Using the data beneath this instruction, retype only the lines from the one that contains "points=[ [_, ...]" down to the one that contains "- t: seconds", both included, exactly as they appear.

Source data Start Marker

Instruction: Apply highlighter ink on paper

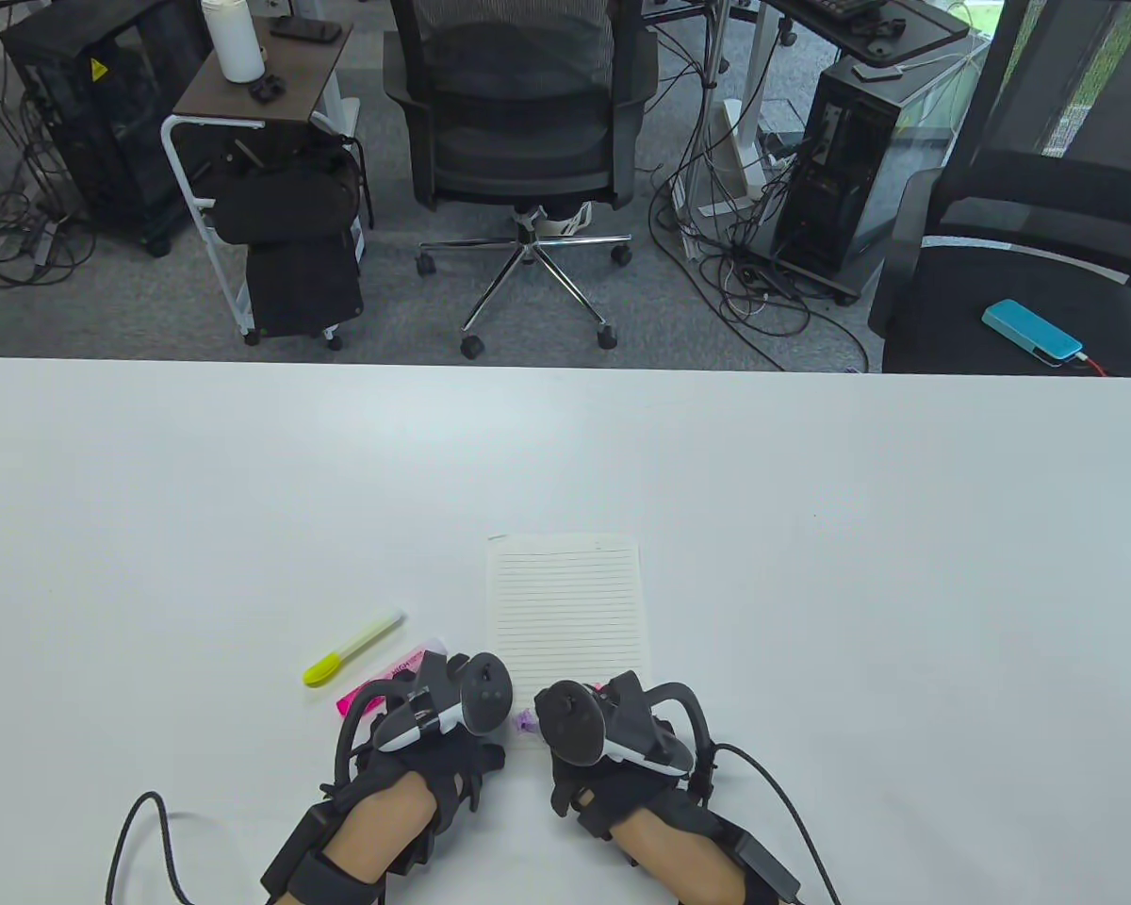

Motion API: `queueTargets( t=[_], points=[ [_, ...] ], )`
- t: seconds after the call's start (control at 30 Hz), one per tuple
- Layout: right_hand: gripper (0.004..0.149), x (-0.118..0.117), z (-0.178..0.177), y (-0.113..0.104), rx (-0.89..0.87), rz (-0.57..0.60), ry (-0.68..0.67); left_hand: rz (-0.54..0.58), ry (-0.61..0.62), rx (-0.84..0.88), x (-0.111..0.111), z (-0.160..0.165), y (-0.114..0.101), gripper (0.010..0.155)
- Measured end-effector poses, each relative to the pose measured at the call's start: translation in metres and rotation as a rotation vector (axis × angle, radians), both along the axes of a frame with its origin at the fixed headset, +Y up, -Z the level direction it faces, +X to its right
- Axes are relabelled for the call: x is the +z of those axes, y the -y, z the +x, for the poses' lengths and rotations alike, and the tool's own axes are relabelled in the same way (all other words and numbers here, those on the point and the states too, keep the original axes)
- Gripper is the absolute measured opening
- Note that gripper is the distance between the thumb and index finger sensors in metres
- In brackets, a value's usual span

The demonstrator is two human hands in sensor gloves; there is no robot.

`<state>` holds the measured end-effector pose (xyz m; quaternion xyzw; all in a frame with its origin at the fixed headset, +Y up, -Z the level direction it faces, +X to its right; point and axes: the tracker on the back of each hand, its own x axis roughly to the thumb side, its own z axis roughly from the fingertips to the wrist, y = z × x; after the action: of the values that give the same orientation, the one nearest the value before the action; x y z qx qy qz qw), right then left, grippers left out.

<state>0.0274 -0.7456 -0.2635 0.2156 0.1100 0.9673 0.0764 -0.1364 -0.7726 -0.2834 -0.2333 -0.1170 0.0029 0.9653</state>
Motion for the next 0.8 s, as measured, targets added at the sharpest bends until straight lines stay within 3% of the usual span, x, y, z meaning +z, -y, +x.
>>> queueTargets(
  t=[0.13, 0.6, 0.8],
  points=[
    [0.039, -0.0006, 0.0039, -0.0043, 0.066, 0.036, 0.057, 0.000, 0.000, 0.000, 0.0000, 0.0000, 0.0000, 0.076],
    [0.039, 0.0008, 0.0018, -0.0001, 0.015, 0.001, 0.003, 0.000, 0.000, 0.001, 0.0000, 0.0002, 0.0001, 0.076],
    [0.039, 0.0014, 0.0026, -0.0039, 0.064, 0.024, 0.056, 0.000, 0.000, 0.000, 0.0001, 0.0002, 0.0002, 0.076]
  ],
)
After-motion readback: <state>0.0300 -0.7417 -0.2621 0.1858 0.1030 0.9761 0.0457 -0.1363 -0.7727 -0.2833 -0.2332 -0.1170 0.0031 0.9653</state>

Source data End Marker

**Output**
Motion API: `queueTargets( t=[_], points=[ [_, ...] ], )`
- t: seconds after the call's start (control at 30 Hz), one per tuple

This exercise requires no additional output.